About this task -
In the material below, the lines between the one holding "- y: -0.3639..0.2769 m" and the one holding "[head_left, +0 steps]", inclusive, are to be set down word for word. Pictures stay out.

========

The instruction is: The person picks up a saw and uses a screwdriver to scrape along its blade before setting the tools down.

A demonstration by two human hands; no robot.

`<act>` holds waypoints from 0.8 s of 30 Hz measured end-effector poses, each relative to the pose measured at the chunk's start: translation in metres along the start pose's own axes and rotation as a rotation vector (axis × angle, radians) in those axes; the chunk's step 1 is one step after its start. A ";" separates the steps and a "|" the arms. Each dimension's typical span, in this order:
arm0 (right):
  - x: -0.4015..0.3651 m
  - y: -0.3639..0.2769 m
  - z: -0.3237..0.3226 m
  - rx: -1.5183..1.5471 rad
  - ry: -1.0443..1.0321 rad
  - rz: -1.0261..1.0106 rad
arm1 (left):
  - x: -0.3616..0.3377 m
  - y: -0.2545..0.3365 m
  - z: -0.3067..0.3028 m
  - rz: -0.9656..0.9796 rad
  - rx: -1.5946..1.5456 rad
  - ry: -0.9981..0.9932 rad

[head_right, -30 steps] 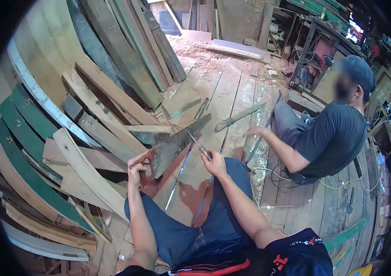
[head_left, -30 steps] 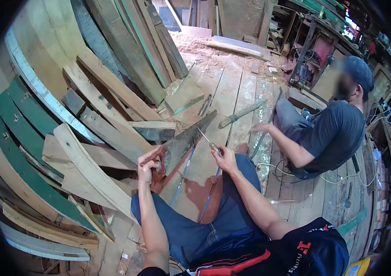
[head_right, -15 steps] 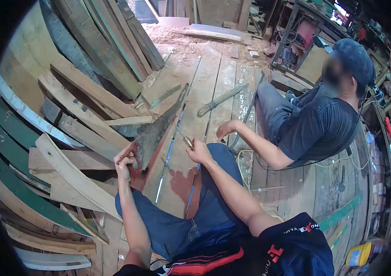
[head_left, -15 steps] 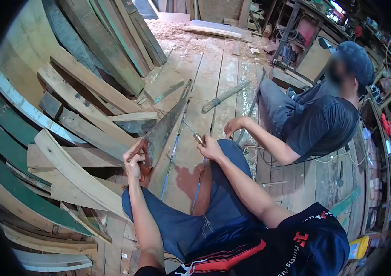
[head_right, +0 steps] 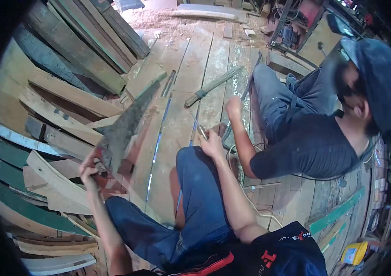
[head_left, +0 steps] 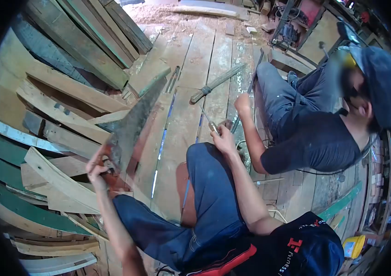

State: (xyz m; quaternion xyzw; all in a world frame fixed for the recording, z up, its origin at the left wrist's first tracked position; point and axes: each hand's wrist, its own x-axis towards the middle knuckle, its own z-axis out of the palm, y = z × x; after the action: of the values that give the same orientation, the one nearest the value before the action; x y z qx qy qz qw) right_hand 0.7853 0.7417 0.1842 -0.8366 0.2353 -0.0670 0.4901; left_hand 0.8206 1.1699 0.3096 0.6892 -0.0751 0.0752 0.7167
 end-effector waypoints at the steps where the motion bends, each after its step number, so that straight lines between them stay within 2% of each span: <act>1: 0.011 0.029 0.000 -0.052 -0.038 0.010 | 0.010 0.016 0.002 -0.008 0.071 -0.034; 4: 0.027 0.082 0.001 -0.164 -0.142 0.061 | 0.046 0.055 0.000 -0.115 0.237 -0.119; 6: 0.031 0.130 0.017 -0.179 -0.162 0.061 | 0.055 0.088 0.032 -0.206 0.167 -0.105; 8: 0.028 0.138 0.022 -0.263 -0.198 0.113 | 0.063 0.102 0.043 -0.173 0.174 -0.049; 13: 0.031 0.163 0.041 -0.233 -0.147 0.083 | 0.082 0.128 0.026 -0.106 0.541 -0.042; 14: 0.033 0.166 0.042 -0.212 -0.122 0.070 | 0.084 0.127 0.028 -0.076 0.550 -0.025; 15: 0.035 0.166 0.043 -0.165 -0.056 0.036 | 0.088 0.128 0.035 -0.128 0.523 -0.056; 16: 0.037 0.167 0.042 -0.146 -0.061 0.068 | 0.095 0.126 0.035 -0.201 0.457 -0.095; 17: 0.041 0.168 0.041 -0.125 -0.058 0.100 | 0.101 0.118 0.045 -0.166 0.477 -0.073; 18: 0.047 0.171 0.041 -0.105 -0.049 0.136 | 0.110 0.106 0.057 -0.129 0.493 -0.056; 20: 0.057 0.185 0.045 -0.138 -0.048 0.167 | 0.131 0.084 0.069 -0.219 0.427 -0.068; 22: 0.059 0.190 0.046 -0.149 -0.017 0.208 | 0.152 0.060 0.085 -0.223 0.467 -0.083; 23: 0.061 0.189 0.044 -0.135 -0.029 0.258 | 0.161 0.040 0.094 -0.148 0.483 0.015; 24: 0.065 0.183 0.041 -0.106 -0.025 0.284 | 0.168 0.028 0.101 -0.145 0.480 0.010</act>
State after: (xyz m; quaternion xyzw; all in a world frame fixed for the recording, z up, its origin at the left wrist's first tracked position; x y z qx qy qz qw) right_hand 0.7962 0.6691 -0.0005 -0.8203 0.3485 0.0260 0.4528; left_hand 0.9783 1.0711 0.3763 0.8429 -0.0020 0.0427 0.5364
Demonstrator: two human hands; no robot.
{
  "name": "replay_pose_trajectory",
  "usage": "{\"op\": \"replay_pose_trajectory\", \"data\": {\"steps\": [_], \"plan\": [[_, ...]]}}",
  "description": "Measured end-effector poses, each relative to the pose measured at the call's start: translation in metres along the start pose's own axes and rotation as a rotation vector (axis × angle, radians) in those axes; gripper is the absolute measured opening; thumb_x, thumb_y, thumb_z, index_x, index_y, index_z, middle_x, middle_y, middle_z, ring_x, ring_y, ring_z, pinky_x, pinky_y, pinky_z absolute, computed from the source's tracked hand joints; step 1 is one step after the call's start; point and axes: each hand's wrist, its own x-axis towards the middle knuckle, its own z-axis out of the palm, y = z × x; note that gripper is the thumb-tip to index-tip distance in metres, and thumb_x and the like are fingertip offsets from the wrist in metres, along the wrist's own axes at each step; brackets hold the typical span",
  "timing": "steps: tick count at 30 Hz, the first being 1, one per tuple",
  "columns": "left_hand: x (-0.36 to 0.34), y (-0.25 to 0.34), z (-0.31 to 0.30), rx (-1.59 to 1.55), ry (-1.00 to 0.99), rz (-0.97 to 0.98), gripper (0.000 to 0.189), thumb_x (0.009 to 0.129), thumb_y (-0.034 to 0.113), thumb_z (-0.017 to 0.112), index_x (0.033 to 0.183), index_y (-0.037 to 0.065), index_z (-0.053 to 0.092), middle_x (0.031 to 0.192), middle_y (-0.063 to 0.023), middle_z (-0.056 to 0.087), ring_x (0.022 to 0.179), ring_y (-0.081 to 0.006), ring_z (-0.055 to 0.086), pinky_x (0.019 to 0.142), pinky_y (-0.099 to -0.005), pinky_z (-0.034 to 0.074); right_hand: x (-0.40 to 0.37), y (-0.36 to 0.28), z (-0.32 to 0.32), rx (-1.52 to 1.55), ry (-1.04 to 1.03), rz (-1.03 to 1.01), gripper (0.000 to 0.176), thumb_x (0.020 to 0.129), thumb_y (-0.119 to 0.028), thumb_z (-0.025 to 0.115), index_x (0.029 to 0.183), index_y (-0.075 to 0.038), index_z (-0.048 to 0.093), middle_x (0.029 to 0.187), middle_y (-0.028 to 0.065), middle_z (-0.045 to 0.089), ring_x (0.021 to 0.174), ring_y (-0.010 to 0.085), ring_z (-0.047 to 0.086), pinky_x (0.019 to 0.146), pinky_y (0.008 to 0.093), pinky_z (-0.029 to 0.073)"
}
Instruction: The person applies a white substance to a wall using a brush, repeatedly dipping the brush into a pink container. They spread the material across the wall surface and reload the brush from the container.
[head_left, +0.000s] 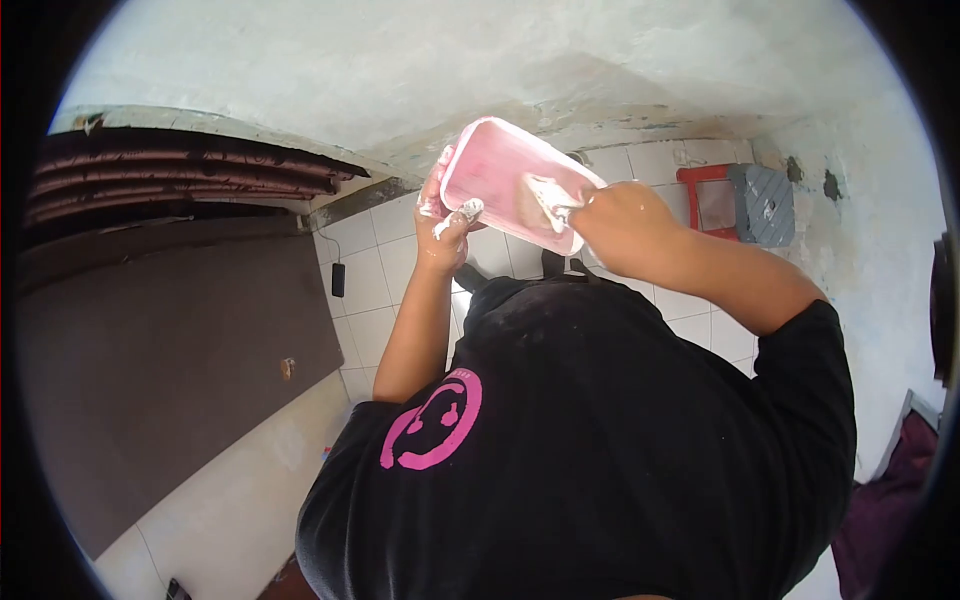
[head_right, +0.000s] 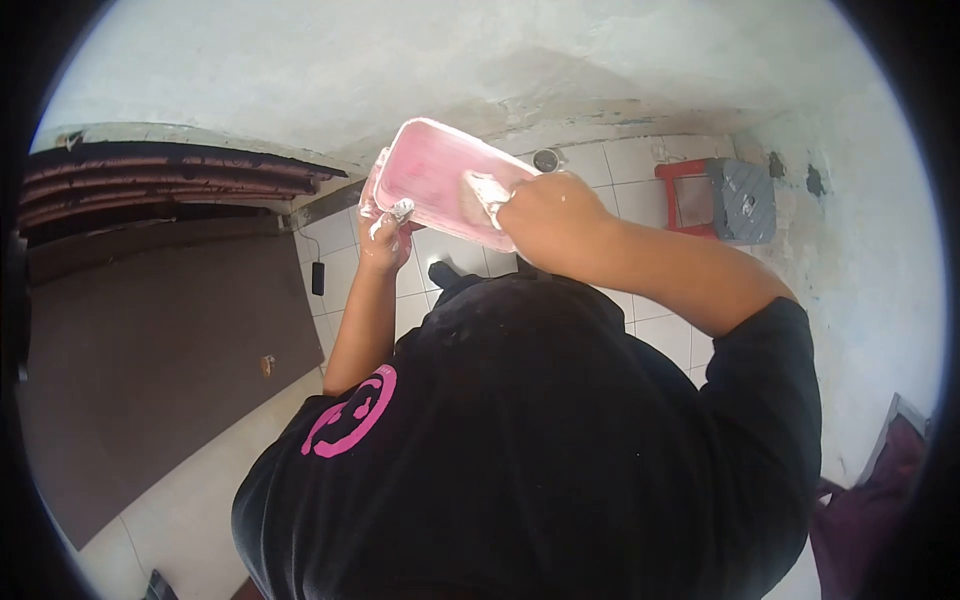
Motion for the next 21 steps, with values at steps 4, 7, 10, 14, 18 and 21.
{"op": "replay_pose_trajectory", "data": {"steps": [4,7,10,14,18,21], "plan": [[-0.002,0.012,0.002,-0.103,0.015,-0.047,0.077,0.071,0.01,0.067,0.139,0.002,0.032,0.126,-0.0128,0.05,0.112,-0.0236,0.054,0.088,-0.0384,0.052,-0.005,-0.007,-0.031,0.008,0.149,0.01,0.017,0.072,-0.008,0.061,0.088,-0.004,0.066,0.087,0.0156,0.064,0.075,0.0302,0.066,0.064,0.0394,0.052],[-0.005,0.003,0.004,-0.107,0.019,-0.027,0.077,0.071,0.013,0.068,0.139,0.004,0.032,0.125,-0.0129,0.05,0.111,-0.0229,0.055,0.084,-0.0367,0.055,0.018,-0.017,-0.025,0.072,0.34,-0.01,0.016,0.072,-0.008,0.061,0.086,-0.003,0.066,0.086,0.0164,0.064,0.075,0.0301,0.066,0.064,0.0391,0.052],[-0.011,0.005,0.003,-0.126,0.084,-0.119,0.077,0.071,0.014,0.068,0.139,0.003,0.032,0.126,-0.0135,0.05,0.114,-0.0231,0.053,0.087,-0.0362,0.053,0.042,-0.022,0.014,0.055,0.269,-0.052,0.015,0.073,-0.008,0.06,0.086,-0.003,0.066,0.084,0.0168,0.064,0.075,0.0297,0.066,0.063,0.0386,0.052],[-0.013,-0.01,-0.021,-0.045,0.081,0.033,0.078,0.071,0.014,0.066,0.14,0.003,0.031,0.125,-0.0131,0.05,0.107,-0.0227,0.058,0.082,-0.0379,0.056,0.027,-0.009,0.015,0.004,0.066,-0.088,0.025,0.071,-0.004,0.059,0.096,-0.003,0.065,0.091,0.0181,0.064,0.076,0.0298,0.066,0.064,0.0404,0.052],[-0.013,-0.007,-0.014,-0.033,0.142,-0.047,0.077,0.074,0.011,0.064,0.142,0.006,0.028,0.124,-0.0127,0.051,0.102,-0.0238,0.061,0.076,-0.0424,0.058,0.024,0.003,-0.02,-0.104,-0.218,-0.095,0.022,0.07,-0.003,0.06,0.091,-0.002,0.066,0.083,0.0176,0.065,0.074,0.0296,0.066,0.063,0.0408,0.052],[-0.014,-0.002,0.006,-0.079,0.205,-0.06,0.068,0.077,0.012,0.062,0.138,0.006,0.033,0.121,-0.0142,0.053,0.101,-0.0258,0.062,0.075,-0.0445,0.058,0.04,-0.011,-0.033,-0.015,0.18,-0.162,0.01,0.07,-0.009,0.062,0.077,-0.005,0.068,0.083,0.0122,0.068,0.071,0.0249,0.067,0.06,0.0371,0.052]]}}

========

Completed exercise -
  - y: -0.3639..0.2769 m
  - z: -0.3237..0.3226 m
  - rx: -1.5183..1.5471 rad
  - ry: -1.0443..1.0321 rad
  - rz: -1.0261..1.0106 rad
arm1 (left):
  - x: -0.3616..0.3377 m
  - y: -0.2545..0.3365 m
  - z: -0.3067..0.3028 m
  - rz: -0.9656..0.9796 rad
  - rx: -1.5946..1.5456 rad
  - ry: -0.9981..0.9932 rad

[head_right, -30 steps] 
[head_left, -30 steps] 
[head_right, -15 steps] 
[head_left, -15 steps] 
[head_right, +0 steps] 
[head_left, +0 steps] 

The required output has been given.